**Work request**:
Write out the data again exactly, skipping every picture.

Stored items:
****************************************

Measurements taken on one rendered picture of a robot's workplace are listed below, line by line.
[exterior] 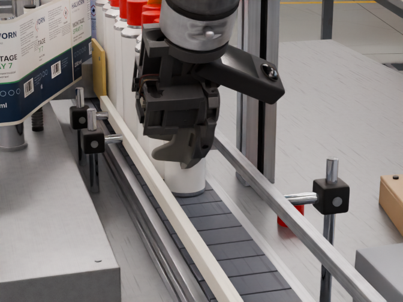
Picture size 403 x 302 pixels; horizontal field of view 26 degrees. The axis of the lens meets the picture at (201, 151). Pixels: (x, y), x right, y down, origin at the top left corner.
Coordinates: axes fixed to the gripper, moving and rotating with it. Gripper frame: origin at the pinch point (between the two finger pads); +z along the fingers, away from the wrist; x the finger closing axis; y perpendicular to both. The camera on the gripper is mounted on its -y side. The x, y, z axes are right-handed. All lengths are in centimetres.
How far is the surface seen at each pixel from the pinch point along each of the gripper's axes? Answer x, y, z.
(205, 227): 9.7, 0.4, 0.7
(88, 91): -39.7, 4.9, 27.2
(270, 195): 15.8, -2.9, -12.2
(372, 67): -60, -61, 46
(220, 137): -0.3, -3.3, -3.0
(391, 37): -357, -273, 310
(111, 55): -35.2, 2.6, 15.2
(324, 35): -251, -158, 208

****************************************

**Result for this task**:
Measurements taken on one rendered picture of a robot's workplace are listed below, line by line.
[exterior] 
Picture size 403 x 302 pixels; horizontal field of view 26 degrees. The axis of the lens meets the picture at (201, 151). Pixels: (x, y), x right, y down, origin at the top left corner.
Coordinates: axes fixed to the gripper, moving and rotating with it. Gripper frame: origin at the pinch point (between the two finger pads); +z along the fingers, away from the wrist; x the finger closing axis; y perpendicular to both. The camera on the gripper is mounted on its -y side. The x, y, z axes are right-handed. All lengths are in centimetres.
How far is the surface seen at each pixel from the pinch point along each of the gripper's axes? Answer x, y, z.
(205, 227): 9.7, 0.4, 0.7
(88, 91): -39.7, 4.9, 27.2
(270, 195): 15.8, -2.9, -12.2
(372, 67): -60, -61, 46
(220, 137): -0.3, -3.3, -3.0
(391, 37): -357, -273, 310
(111, 55): -35.2, 2.6, 15.2
(324, 35): -251, -158, 208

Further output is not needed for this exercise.